Ngày tải lên: 21/07/2014, 22:20

... Lecture 4-Feb L1 6-Feb L2 11 -Feb L3 13 -Feb L4 18 -Feb 20-Feb L5 25-Feb L6 27-Feb L7 4-Mar L8 6-Mar L9 11 -Mar L10 13 -Mar L 11 18 -Mar L12 20-Mar L13 25-Mar 27-Mar 1- Apr L14 Eytan Modiano ... 8-Apr L16 10 -Apr L17 15 -Apr L18 17 -Apr L19 22-Apr 24-Apr L20 29-Apr L 21 1- May L22 6-May L23 8-May L24 13 -May L25 15 -May L26 5 /19 - 5/23 Topic Reading Packet...

Ngày tải lên: 07/08/2014, 12:21

... experiment X = x 1 with probability p – X = x 2 with probability (1- p) – H(X) = pLog 2 (1/ p) + (1- p)Log 2 (1/ (1- p)) = H b (p) – H(X) is maximized with p =1/ 2, H b (1/ 2) = 1 Not surprising ... Rules for entropy 1. Chain rule: H(X 1 , , X n ) = H(X 1 ) + H(X 2 |X 1 ) + H(X 3 |X 2 ,X 1 ) + …+ H(X n |X n -1 …X 1 ) 2. H(X,Y) = H(X) + H(Y|X) = H(Y) + H(X|...

Ngày tải lên: 07/08/2014, 12:21

... Slide 6 jt jf Rectangle pulse t  1 ||< 1/ 2  t / / Π() =  12 | t |= 12   0 otherwise 12 Π ∞ 2 π / F[(t)] = ∫ −∞ Π(t)e − jft dt = ∫ 12 e − j 2 π ft dt / e − π − e π π f ... F 1 [ X δ ( f )T s Π( )] 2W ∞ t () = ∑ xnT s )Sinc( − n)xt ( n =−∞ T s Eytan Modiano Slide 11 Properties of the Fourier transform ã Linearity x1(t) <=>...

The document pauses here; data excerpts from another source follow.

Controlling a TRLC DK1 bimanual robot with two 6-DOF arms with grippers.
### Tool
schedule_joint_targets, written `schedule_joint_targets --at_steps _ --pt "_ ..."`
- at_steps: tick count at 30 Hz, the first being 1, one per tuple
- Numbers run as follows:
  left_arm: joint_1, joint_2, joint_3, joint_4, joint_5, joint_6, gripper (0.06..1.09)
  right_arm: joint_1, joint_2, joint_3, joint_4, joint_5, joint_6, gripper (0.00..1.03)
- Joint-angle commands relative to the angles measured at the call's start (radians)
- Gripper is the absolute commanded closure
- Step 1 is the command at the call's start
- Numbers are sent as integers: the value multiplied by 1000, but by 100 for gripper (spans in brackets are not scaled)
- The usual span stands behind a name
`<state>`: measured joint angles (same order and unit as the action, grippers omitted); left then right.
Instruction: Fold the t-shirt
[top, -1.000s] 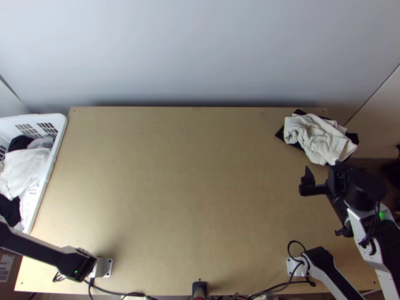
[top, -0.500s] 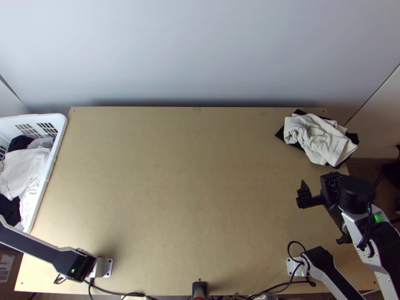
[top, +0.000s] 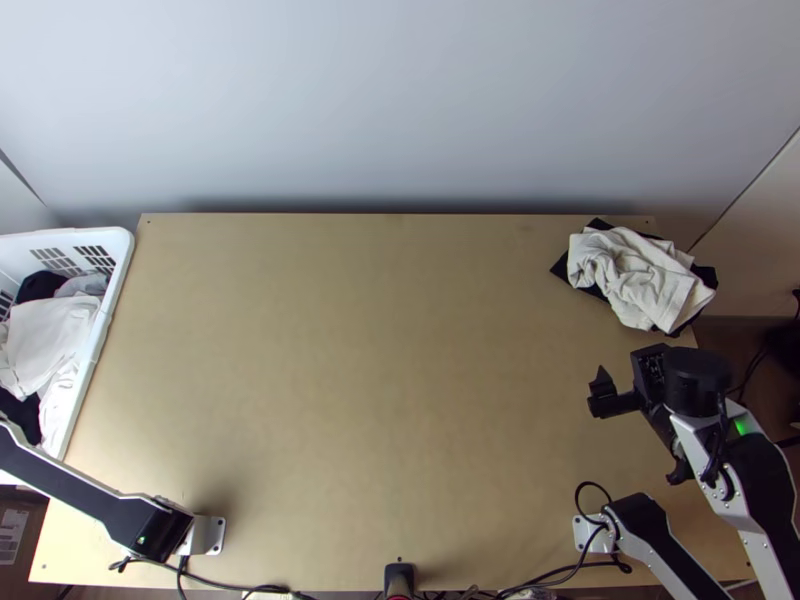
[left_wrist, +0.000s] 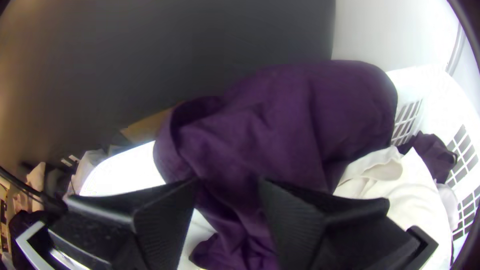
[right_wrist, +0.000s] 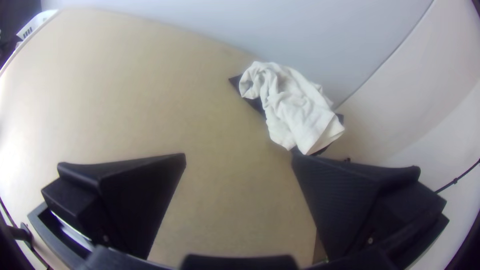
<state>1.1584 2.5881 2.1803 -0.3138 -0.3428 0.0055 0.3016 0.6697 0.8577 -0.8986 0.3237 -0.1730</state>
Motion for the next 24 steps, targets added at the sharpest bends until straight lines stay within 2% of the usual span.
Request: schedule_joint_targets --at_steps 1,4,5,8,15,21,24 --pt "-17 49 42 7 -16 -42 67 -15 13 -14 10 0 -5 4" --pt "-16 64 44 12 -18 -39 69 -16 13 -20 9 0 -5 4" --pt "-14 70 44 13 -18 -38 76 -16 11 -22 9 0 -6 4" --pt "-3 75 45 16 -21 -38 104 -18 10 -26 9 0 -6 4" --pt "6 37 41 -94 -12 -67 105 -15 11 -40 21 -2 -8 4" --pt "7 -106 33 -246 103 -153 105 -13 13 -34 35 -5 -8 4" --pt "6 -195 32 -321 197 -193 105 -13 13 -22 40 -5 -8 4"
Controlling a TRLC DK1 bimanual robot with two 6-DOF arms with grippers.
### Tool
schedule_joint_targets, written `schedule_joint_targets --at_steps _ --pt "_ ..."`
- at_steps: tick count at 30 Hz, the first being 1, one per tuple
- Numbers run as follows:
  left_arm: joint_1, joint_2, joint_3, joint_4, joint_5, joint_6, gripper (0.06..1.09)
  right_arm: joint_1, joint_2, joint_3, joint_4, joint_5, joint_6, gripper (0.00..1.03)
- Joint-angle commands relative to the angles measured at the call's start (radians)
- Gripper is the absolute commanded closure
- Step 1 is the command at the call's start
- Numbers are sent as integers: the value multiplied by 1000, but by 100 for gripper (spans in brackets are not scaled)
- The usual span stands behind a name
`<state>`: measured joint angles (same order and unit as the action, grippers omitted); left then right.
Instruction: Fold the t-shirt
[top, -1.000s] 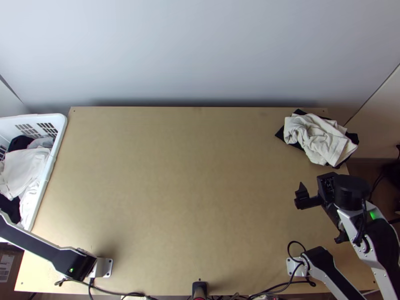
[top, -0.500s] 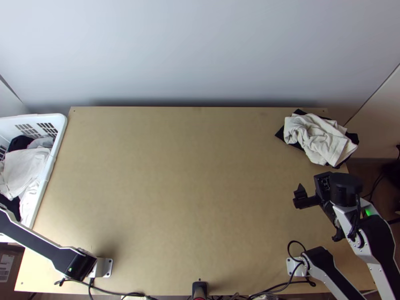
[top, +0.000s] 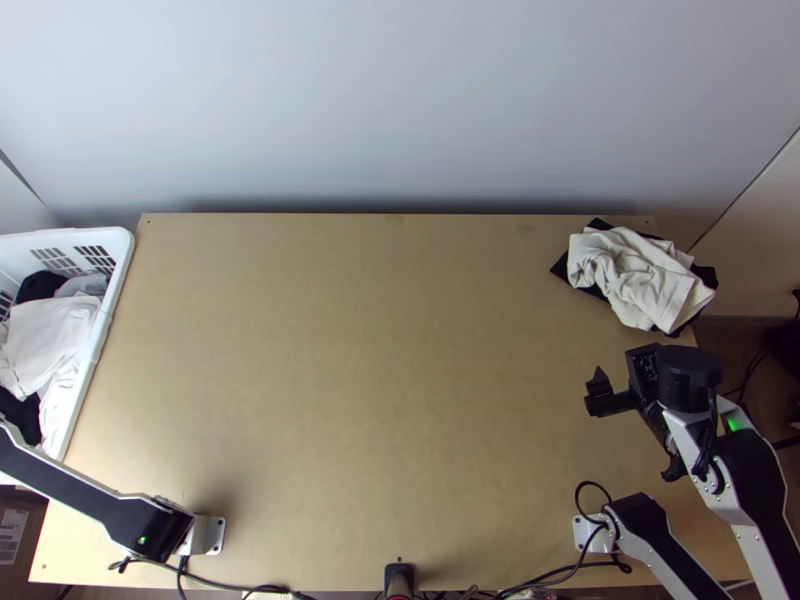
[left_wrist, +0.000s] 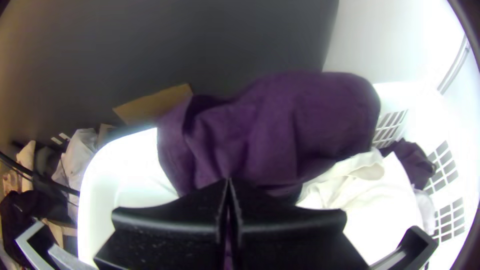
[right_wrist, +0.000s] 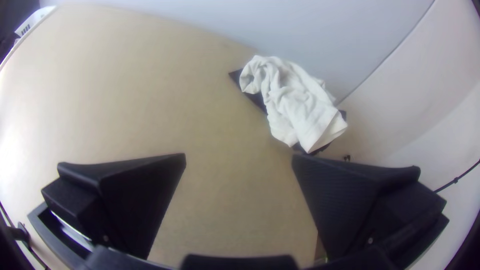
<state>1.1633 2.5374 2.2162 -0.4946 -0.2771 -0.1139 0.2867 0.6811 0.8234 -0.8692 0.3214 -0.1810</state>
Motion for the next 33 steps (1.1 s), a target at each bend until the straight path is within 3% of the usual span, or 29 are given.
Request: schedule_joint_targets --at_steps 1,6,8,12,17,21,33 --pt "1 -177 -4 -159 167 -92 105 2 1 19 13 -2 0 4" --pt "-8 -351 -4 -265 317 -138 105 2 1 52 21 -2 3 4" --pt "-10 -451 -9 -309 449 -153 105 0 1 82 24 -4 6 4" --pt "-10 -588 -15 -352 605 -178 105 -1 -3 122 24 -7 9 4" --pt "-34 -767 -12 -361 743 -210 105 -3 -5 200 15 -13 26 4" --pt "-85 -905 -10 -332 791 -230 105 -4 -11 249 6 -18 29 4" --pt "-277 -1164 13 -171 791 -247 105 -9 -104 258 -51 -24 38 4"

Ngày tải lên: 07/08/2014, 12:21

... E.g., N =4, D = 0 .11 75, H(x) = 1. 911 – Recall: uniform quantizer, D= 0 .11 88, H(x) = 1. 9 04 (slight improvement) 0.9 816 1. 51 0 .45 28 -0.9 816 -0 .45 28 Eytan Modiano Slide 12 - 1. 51 EX ... 3 fx Uniform quantizer example ã N =4, X~N(0 ,1) x () = 2 πσ 1 e − x 2 / 2 σ 2 , σ 2 = 1 ã From table 6.2, =0.9957, D=0 .11 88, H(Q)= 1. 9 04 Notice th...

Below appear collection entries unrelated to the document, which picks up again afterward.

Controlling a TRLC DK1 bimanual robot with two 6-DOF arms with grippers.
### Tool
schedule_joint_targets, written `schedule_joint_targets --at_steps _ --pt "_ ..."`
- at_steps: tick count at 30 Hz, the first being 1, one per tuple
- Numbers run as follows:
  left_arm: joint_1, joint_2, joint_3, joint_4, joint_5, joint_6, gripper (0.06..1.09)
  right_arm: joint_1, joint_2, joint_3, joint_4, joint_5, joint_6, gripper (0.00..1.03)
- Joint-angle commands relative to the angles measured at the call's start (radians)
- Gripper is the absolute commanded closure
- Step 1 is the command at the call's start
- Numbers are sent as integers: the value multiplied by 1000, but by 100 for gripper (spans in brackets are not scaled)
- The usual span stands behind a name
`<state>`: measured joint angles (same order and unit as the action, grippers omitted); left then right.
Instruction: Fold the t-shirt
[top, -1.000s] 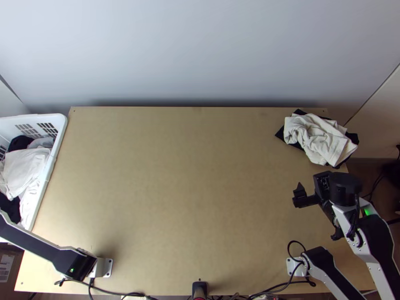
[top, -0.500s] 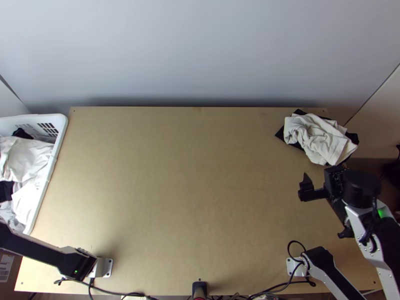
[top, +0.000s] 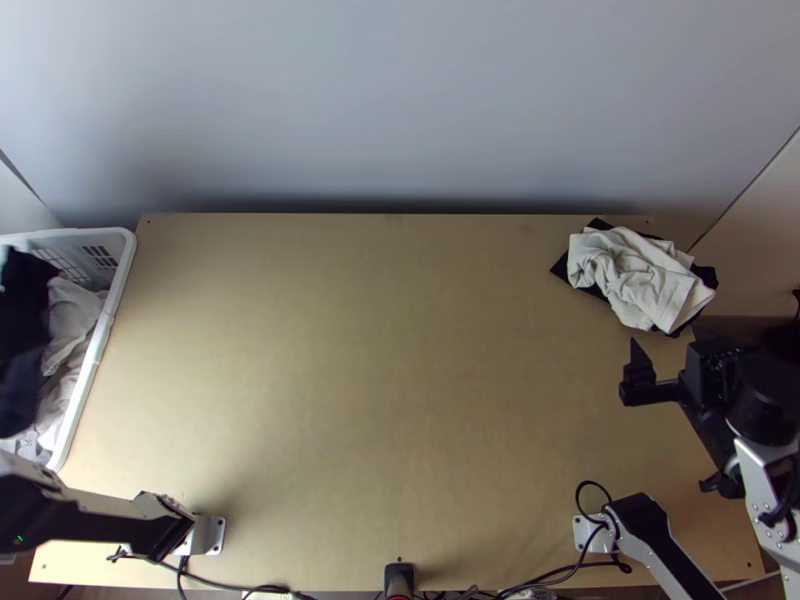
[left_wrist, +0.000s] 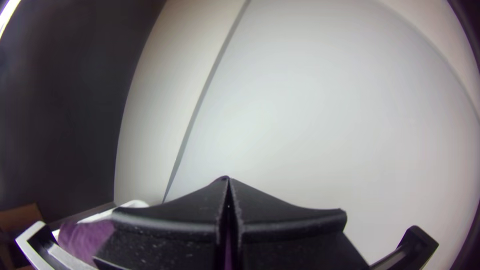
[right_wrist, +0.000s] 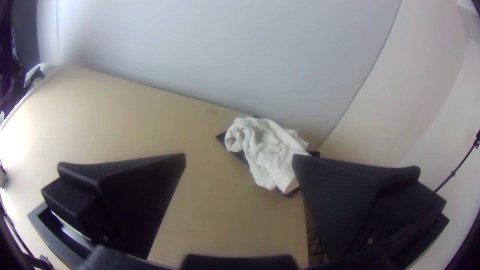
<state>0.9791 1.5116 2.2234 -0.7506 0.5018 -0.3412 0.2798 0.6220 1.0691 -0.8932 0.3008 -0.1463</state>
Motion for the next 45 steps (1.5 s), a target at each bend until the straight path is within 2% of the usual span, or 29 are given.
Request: schedule_joint_targets --at_steps 1,7,13,16,20,25,28,32,36,45 --pt "-106 -152 5 105 12 -33 105 -4 -53 11 -33 -3 5 4" --pt "-290 -220 4 142 14 -73 105 -8 -87 12 -59 -5 19 4" --pt "-723 -258 -28 -39 12 -82 105 -16 -96 12 -66 -6 22 4" --pt "-951 -257 -99 -58 -11 -136 105 -25 -96 11 -66 -9 27 4" --pt "-1136 -220 -133 -58 -20 -160 105 -36 -100 14 -70 -15 28 4" --pt "-1231 -129 -33 -44 -55 -193 105 -50 -110 14 -78 -15 30 4" --pt "-1248 -64 71 -24 -55 -246 105 -59 -117 9 -79 -17 30 4" --pt "-1306 -54 82 62 -55 -344 105 -73 -128 -1 -81 -19 31 4" --pt "-1422 -59 41 50 -49 -331 105 -83 -137 -21 -79 -31 40 4" --pt "-1698 -14 -84 -26 -66 -171 105 -97 -128 -49 -59 -51 48 4"
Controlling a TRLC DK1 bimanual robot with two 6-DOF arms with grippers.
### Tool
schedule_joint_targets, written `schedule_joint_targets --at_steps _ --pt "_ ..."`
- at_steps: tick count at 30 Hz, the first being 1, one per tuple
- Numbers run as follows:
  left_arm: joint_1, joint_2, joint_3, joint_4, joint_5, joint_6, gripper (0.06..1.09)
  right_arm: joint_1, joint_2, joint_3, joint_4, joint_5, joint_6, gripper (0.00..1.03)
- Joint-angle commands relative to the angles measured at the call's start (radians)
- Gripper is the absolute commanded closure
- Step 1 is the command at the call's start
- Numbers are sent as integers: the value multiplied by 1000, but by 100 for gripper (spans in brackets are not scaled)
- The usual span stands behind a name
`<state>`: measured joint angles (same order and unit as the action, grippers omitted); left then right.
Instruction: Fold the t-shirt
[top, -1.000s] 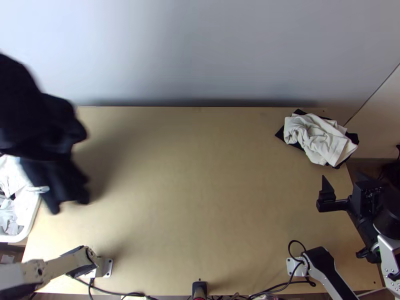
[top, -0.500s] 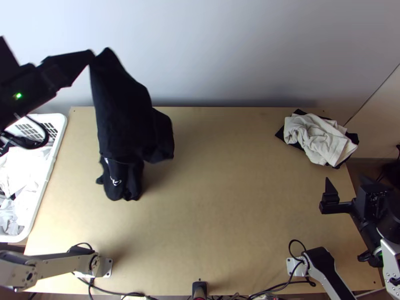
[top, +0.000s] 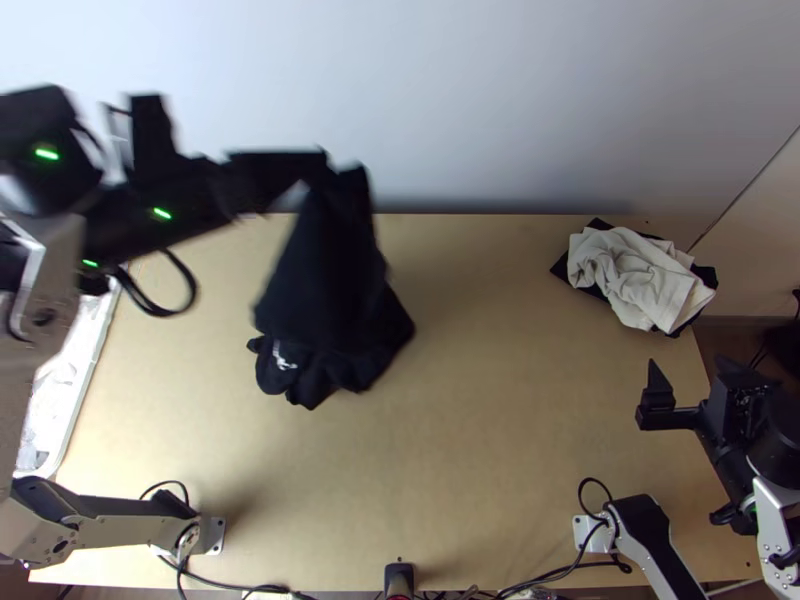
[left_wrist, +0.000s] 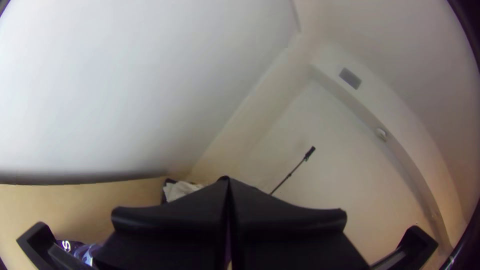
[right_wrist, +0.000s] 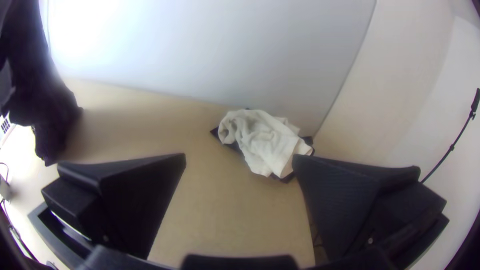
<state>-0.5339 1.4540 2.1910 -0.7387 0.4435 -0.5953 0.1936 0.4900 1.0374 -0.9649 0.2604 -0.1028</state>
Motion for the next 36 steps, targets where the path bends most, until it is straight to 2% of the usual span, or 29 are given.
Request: schedule_joint_targets --at_steps 1,15,18,21,26,29,30,31,32,35,36 --pt "-212 59 -53 -41 -9 94 105 -11 7 -19 14 -10 5 4" --pt "-607 253 -137 -42 -15 249 105 -29 55 -22 35 -10 -3 4" --pt "-672 267 -188 -54 34 276 105 -31 67 -22 40 -10 -8 4" --pt "-721 282 -198 -143 129 316 105 -33 81 -23 43 -10 -8 4" --pt "-770 281 -197 -225 228 333 105 -31 107 -23 48 -10 -15 4" --pt "-787 279 -197 -232 236 333 102 -22 119 -25 51 -10 -21 4" --pt "-787 279 -198 -234 235 331 95 -17 124 -28 54 -10 -23 4" --pt "-784 282 -197 -234 230 331 79 -13 127 -33 58 -10 -25 4" --pt "-775 286 -192 -238 222 330 57 -10 128 -39 69 -10 -28 4" --pt "-712 266 -191 -251 185 327 20 9 140 -56 98 -10 -29 4" --pt "-680 255 -191 -257 181 325 15 13 147 -60 109 -12 -29 4"
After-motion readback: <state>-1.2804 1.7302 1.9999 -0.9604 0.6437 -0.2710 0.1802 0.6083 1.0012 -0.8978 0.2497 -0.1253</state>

Ngày tải lên: 07/08/2014, 12:21

... 0. 25 a 3 0. 25 a 4 0 .1 a 5 0 .1 0.3 0. 25 0. 25 0.2 0.3 0. 25 0. 45 + + + 0 .55 0. 45 + 1. 0 1 0 0 1 0 1 0 1 Letter Codeword a 1 11 a 2 10 a 3 01 a 4 0 01 a 5 000 n bits symbol HX p p Shannon Fanocodes ... holds!) n 1 n 2 n 3 n 4 n 5 Eytan Modiano Slide 11 Huffman code example A = {a 1 ,a 2 ,a 3 , a 4 , a 5 } and p = {0.3, 0. 25, 0. 25,...

Ngày tải lên: 07/08/2014, 12:21

... coding achieves 1 bit difference between adjacent levels ã Example M= 8 (can be generalized) A 1 000 A 2 0 01 A 3 011 A 4 010 A 5 11 0 A 6 11 1 A 7 10 1 Eytan Modiano A 8 10 0 Slide ... PAM Eg x y ,4 − QAM ⇒ A m , A m ∈ { + / − 1 } x y 16 − QAM ⇒ A m , A m ∈ { + / − 1, + / − 3 } Eytan Modiano Slide 16 -3 -1 1 3 -3 -1 1 3 Bandpass signals...

Ngày tải lên: 07/08/2014, 12:21

... points 10 -1 P e 10 -5 12 14 antipodal orthogonal 3dB E b /N 0 (dB) Eytan Modiano Slide 25 Signal Detection ã After matched filtering we receive r = S m + n S m {S 1 , S M } ... Notes on Q(x) Q(0) = 1/ 2 – Q(-x) = 1- Q(x) – Q( ∞ ) = 0, Q(- ∞ ) =1 – If X is N(m, σ 2 ) Then P(X>x) = Q((x-m)/ ) ã Example: Pe = P[r<0|S1 was sent) f | (| s1) ~ N( E b...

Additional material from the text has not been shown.